Now that the final list is out, people will now have the opportunity to file their appeals in the FTs. But the process will take some great deal of time to get initiated as the state government will have to set up 104 more tribunals in addition to the 96 that already have been adjudicating on people's appeals. So, the authorities have extended the window to file appeals to 120 days from the date of release of the final list (August 31) instead of 30 days.

Once the FTs decide upon individual cases they will still have the high court and SC options open in case they still get excluded from the NRC list.

Now that the aggrieved parties will have four months to prove their citizenship and further the option to go to the courts, why was the August 31 deadline being looked at as if it would be the end of the road for those not in the NRC?

The scare was not about the August 31 deadline. The real fear was about what will happen to them if their appeals are rejected by the FTs. There is a scare that once that happens they might be put in detention camps about which we will know only later. At this stage it is very difficult to say.

What exactly are detention camps and why do they evoke so much fear among the people?

They are not supposed to be jails but then there will be confinements. While earlier it was kind of indefinite detention, the SC has now said that people who have spent three years under detention could be released after providing sureties. There have been cases also where the (Guwahati) high court has intervened in many cases and ordered that there will no detention until the cases are decided by it.

Many people who were declared 'foreigners' had approached the high court and while admitting their petitions the high court has granted interim orders staying detentions of people declared as 'foreigners'. So, detention may not be an immediate threat.
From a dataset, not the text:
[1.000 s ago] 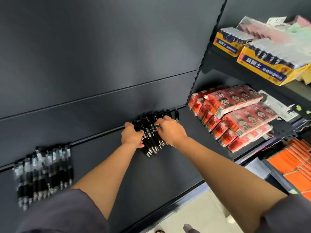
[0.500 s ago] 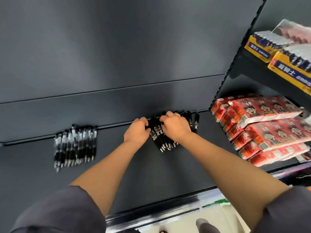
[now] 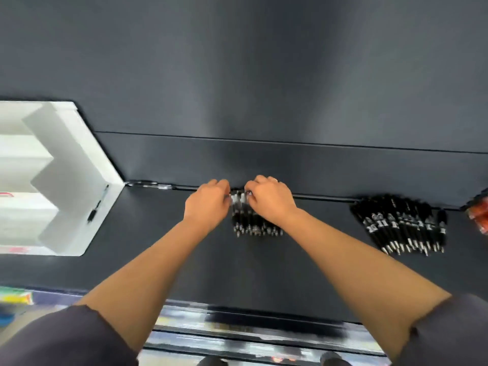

As per the latest proceedings people have been given an opportunity to provide additional documents during the 120 day period in support of their citizenship.

In this case, it is likely to become a long-drawn legal process?

It appears we are heading in that direction.

If a person is declared as a 'foreigner' even after taking recourse to all the legal options, where will these people be sent to? Will they be sent to Bangladesh?

That's another tricky issue one will come across when that stage is reached.

Let's say a person's name doesn't figure in the NRC of India for whatever reasons then does she/he automatically become citizen or national of some other country? That will then bring us to the issue of deciding the citizenship of that person.

Can the Government of India deport such 'foreigner's forcibly to Bangladesh or some other neighbouring country?

Sending people across the border forcibly is a difficult proposition because how do you send lakhs of people across the border. These are the grey areas that need to be looked into.

Has the government any idea as to what they will have to do once these lakhs of people are declared 'foreigners'?

So far as I know, till date this position is not very clear. Even if we had an extradition treaty with Bangladesh, and if our courts decide these people are 'foreigner's, will Bangladesh automatically accept them? They are very unlikely to do that.

In that case what is the NRC exercise likely to achieve for India?

Very difficult to say, or, for the government to decide.

Is it then a road to nowhere?

I cannot comment on that because only time will tell what the India government will do with these 'foreigners' when they are finally declared so.